Direitos fundamentais em debate em Congresso Luso-Brasileiro 2019 no Ministério Público de Santa Catarina
O Professor Doutor David Duarte, do Instituto de Ciências Jurídico-Políticas da Faculdade de Direito da Universidade de Lisboa, destacou na abertura do Congresso Luso-brasileiro 2019 sobre os Direitos Fundamentais, nesta quinta-feira (6/6), a importância do intercâmbio entre os juristas brasileiros e portugueses.
“O Brasil é um país enorme, com uma imensa produção científica e uma jurisprudência em todos os níveis da atividade dos tribunais riquíssima. Aliás, basta olhar para o STF e ver a enorme quantidade de casos paradigmáticos que nos fornecem pistas valiosas para pensar o direito e confrontar com os casos reais de vida. Por isso, não há qualquer dúvida sobre o muito que os juristas portugueses têm a aprender com os brasileiros”, afirmou.

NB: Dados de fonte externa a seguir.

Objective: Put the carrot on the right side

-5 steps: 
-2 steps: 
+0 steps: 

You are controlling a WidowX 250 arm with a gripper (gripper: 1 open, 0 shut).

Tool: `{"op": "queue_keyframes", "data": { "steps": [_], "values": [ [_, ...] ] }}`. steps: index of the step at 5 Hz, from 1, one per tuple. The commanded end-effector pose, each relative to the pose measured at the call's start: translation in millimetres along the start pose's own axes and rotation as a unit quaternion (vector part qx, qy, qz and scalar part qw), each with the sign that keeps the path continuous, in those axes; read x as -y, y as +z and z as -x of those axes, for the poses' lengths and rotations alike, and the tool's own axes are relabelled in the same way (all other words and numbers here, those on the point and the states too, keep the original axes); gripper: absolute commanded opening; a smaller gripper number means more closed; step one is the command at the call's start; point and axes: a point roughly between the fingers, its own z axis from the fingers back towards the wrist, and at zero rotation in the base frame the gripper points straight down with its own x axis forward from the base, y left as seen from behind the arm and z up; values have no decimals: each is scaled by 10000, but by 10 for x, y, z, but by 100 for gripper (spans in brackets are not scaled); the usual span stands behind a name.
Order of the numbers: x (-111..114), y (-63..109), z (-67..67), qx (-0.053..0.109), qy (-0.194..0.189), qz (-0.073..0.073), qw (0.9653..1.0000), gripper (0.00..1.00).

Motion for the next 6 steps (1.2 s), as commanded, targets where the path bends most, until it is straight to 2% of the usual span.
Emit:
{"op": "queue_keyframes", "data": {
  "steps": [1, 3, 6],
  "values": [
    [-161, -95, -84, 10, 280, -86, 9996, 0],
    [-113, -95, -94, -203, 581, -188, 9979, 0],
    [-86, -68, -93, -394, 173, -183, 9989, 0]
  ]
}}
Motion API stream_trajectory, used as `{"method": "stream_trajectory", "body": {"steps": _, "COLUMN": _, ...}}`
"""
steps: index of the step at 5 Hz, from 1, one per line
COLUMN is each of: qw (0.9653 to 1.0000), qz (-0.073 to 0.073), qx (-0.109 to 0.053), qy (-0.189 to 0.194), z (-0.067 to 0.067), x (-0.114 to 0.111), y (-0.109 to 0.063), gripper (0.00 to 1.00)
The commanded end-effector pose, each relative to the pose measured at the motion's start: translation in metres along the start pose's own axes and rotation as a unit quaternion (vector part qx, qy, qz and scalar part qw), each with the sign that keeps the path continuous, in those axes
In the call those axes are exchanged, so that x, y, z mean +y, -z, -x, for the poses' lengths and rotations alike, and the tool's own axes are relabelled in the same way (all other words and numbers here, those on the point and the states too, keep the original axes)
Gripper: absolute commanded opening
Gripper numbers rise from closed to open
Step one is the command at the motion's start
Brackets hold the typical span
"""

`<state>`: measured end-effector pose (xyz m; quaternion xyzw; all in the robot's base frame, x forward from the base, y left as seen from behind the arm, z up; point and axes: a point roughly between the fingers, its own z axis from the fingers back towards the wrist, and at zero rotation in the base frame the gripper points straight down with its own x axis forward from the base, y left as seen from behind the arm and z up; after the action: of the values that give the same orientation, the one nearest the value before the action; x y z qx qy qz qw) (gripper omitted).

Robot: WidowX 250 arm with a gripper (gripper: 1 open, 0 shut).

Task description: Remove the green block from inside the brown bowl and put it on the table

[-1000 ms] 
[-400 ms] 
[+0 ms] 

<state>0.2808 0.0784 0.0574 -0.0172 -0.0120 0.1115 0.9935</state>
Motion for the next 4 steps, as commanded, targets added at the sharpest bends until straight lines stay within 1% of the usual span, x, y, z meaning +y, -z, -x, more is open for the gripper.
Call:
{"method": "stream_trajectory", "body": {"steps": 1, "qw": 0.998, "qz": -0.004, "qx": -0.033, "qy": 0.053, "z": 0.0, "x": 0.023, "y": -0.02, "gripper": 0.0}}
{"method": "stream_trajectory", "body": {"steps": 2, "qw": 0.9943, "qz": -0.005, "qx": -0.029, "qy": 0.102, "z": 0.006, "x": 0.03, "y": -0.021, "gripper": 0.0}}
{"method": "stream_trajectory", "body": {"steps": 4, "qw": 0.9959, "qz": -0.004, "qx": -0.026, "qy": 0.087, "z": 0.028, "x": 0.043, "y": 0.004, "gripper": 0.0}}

O evento, que ocorre na sede do Ministério Público de Santa Catarina (MPSC), em Florianópolis, é resultado de uma parceria do MPSC com o Instituto de Ciências Jurídico-Políticas da Faculdade de Direito da Universidade de Lisboa, formalizada no ano passado durante evento em Portugal. O evento segue nesta sexta-feira 7/6.
O Procurador-Geral de Justiça, Fernando da Silva Comin, ressaltou, na abertura do evento, que “este protocolo com a Universidade de Lisboa que nos une foi possível graças à visão do ex-PGJ Sandro José Neis, que incentivou o projeto e hoje permite que membros do Ministério Público realizem seus cursos de mestrado e doutorado na Universidade de Lisboa.”
O chefe do MPSC afirmou, ainda, que o Congresso é “um momento importante para amadurecimento e compreensão de qual é o sentido dos direitos fundamentais no nosso momento atual e na nossa sociedade. Essa é a contribuição que o MPSC faz à comunidade jurídica e à sociedade catarinense”, finalizou.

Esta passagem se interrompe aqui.